What is being asked. While reading through the material below, copy each line that holds the word "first".

Data excerpt: Begin

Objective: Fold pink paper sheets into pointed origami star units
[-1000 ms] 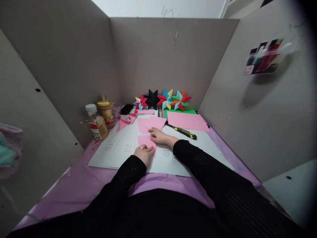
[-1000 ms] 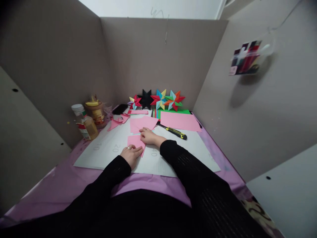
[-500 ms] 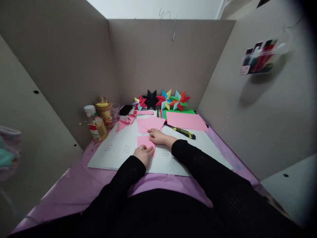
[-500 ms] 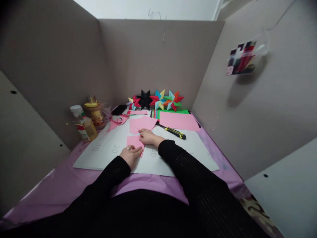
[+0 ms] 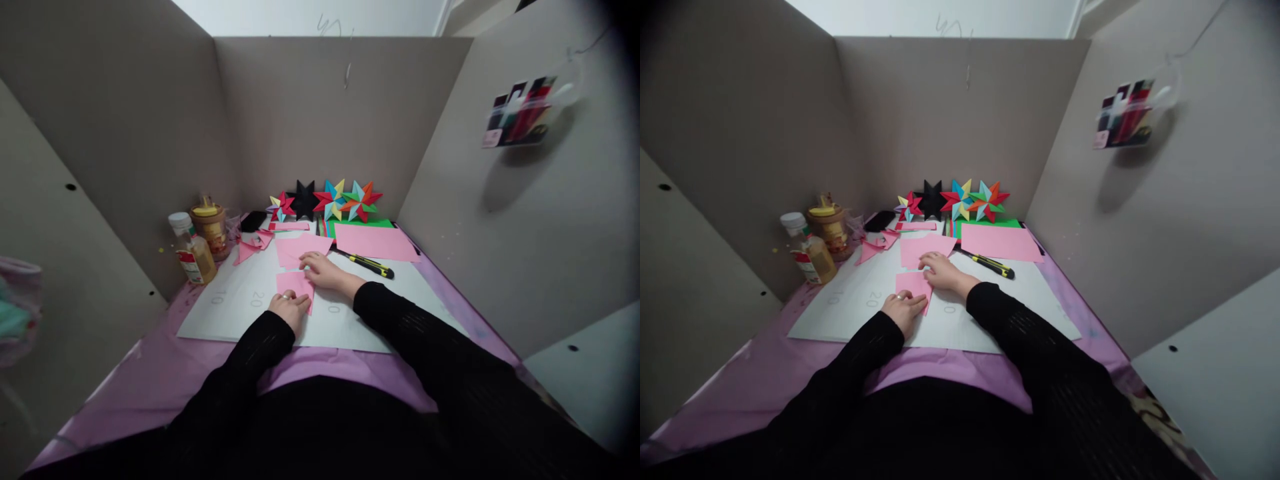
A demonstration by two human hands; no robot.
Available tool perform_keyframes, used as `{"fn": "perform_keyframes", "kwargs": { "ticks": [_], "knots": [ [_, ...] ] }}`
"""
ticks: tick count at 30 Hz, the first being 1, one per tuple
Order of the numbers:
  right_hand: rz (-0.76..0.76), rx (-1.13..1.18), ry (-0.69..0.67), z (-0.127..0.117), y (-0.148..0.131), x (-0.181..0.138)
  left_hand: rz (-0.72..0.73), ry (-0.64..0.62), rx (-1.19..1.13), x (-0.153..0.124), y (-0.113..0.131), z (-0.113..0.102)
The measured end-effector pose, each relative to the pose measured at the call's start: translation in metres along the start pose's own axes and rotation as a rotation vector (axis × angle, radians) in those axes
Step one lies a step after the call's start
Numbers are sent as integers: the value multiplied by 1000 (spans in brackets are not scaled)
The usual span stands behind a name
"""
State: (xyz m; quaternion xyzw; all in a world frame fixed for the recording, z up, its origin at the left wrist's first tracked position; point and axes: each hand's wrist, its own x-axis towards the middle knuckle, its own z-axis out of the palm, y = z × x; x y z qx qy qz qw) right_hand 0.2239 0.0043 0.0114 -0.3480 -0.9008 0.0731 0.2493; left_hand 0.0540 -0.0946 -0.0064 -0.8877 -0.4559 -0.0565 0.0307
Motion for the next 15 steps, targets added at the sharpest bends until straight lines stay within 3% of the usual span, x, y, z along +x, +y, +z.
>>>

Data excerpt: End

Task output.
ticks: tick count at 30 Hz, the first being 1, one per tuple
State: (xyz m; quaternion xyzw; all in a world frame fixed for the recording, z up, its origin at the left wrist's first tracked position; point and axes: each hand's wrist, its own x-axis towards the middle knuckle, its own z-axis out of the palm, y = z × x; x y z qx qy qz qw) right_hand 0.2239 0.0043 0.0114 -0.3480 -0.9008 0.0731 0.2493; left_hand 0.0540 -0.0946 -0.0064 -0.8877 -0.4559 -0.0565 0.0307

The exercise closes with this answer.